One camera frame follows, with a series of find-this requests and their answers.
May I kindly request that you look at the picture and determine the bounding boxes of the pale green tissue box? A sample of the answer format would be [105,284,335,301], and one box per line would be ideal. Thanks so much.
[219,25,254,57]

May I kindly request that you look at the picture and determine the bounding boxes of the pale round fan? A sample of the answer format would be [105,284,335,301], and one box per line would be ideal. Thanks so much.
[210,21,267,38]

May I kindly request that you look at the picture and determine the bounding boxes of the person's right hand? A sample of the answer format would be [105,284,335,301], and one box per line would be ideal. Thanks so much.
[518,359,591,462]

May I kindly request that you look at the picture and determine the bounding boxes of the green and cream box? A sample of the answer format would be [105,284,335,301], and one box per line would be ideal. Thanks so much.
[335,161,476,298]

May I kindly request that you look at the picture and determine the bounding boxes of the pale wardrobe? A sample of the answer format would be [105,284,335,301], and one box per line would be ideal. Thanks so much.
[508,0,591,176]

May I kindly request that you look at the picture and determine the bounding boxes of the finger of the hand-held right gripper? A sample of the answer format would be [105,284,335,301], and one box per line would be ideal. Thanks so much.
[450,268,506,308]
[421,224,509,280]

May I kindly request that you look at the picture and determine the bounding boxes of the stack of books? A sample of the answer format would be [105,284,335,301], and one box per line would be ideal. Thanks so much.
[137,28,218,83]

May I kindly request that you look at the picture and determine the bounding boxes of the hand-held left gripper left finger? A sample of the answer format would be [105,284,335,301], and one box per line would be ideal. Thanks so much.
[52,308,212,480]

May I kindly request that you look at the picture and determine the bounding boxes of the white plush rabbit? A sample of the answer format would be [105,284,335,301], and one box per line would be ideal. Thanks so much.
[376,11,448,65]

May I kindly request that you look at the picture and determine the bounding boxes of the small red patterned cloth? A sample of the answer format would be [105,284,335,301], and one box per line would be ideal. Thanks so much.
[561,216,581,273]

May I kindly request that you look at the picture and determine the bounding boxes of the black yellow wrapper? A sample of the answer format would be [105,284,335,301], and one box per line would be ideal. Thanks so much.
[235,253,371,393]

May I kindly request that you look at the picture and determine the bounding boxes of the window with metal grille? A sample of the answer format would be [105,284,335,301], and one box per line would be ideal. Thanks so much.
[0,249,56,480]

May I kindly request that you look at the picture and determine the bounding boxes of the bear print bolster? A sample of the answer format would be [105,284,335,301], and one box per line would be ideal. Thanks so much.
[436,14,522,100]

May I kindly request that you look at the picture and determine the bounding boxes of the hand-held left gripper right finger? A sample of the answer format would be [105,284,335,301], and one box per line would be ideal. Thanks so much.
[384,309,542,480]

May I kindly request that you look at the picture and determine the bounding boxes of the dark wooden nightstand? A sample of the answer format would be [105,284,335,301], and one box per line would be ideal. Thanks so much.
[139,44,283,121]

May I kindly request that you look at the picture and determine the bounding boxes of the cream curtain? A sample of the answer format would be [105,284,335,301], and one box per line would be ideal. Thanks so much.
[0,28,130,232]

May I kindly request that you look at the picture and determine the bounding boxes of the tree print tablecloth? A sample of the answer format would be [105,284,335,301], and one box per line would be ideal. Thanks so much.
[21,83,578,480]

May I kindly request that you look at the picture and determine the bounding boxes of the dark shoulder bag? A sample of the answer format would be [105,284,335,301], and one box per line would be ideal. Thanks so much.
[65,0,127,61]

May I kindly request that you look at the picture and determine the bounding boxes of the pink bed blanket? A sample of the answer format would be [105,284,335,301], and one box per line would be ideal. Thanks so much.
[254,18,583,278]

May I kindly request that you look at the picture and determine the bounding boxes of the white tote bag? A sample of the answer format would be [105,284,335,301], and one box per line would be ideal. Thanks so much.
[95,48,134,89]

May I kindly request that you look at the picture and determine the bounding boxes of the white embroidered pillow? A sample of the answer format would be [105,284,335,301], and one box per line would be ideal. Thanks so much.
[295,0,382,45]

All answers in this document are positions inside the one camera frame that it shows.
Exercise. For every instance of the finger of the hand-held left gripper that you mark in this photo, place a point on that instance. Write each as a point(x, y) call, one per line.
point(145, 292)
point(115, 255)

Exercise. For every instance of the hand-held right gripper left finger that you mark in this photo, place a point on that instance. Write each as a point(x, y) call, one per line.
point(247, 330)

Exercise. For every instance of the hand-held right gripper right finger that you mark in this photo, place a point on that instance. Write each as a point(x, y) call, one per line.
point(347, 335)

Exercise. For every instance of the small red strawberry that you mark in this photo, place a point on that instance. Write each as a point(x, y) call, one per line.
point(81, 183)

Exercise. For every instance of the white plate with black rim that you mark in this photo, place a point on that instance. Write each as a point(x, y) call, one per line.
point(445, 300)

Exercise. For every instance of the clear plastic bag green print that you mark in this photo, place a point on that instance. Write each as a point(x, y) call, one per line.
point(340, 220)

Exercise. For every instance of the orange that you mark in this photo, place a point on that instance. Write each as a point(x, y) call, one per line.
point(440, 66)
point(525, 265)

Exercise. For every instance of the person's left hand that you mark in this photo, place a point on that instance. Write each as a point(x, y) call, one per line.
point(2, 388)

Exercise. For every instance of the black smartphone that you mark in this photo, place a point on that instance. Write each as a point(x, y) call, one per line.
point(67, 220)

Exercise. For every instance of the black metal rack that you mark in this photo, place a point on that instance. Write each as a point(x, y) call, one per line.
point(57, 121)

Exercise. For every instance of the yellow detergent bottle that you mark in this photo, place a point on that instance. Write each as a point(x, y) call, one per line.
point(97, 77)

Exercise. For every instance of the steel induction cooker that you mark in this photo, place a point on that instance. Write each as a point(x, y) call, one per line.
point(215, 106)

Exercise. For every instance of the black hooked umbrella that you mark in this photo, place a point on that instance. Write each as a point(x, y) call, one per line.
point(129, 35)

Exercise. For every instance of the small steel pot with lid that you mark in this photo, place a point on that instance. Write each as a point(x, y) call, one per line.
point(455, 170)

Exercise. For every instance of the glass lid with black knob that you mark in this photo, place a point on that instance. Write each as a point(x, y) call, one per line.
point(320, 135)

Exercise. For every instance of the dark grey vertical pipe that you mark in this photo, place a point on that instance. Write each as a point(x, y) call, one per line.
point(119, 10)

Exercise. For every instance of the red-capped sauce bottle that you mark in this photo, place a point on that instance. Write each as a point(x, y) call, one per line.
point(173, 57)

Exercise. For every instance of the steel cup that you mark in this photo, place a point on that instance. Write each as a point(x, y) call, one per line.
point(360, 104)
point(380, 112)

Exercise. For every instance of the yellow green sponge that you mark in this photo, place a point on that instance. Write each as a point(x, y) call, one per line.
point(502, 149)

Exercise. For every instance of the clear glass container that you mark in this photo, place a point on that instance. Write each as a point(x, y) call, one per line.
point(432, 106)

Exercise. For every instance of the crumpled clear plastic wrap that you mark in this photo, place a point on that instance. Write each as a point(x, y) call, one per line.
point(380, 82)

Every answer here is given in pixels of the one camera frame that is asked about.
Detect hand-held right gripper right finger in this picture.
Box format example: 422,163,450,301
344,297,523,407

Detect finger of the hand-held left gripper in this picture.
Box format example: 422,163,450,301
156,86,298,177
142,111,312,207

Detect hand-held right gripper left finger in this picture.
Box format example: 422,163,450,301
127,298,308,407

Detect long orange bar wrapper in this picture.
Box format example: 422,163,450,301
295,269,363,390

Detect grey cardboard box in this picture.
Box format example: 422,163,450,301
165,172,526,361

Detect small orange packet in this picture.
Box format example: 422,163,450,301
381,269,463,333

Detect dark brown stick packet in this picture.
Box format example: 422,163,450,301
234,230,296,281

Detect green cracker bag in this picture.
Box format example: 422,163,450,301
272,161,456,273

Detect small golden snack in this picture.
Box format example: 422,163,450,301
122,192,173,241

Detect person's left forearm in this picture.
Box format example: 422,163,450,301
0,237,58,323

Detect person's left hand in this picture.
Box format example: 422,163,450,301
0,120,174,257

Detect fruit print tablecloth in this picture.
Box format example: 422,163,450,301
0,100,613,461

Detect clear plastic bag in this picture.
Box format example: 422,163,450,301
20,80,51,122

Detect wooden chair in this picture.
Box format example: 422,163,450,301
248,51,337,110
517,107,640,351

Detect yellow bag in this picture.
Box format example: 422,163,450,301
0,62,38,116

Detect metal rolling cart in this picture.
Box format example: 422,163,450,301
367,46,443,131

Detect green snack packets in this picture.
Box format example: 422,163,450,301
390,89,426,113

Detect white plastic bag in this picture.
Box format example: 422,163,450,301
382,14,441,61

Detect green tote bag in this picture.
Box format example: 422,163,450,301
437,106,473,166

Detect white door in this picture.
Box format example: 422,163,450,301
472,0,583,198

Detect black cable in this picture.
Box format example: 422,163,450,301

§

_Work to complete_
From the records above, extract exactly and only the lines that begin at the line with "Detect dark brown" and stop after the line with "Detect black cable in this picture.".

_Result of this task_
Detect dark brown stick packet in this picture.
Box format example: 422,163,450,301
234,230,296,281

Detect green cracker bag in this picture.
Box format example: 422,163,450,301
272,161,456,273

Detect small golden snack in this picture.
Box format example: 422,163,450,301
122,192,173,241

Detect person's left forearm in this picture.
Box format example: 422,163,450,301
0,237,58,323

Detect person's left hand in this picture.
Box format example: 422,163,450,301
0,120,174,257

Detect fruit print tablecloth in this picture.
Box format example: 422,163,450,301
0,100,613,461

Detect clear plastic bag in this picture.
Box format example: 422,163,450,301
20,80,51,122

Detect wooden chair in this picture.
Box format example: 422,163,450,301
248,51,337,110
517,107,640,351

Detect yellow bag in this picture.
Box format example: 422,163,450,301
0,62,38,116

Detect metal rolling cart in this picture.
Box format example: 422,163,450,301
367,46,443,131

Detect green snack packets in this picture.
Box format example: 422,163,450,301
390,89,426,113

Detect white plastic bag in this picture.
Box format example: 422,163,450,301
382,14,441,61

Detect green tote bag in this picture.
Box format example: 422,163,450,301
437,106,473,166

Detect white door in this picture.
Box format example: 422,163,450,301
472,0,583,198

Detect black cable in this picture.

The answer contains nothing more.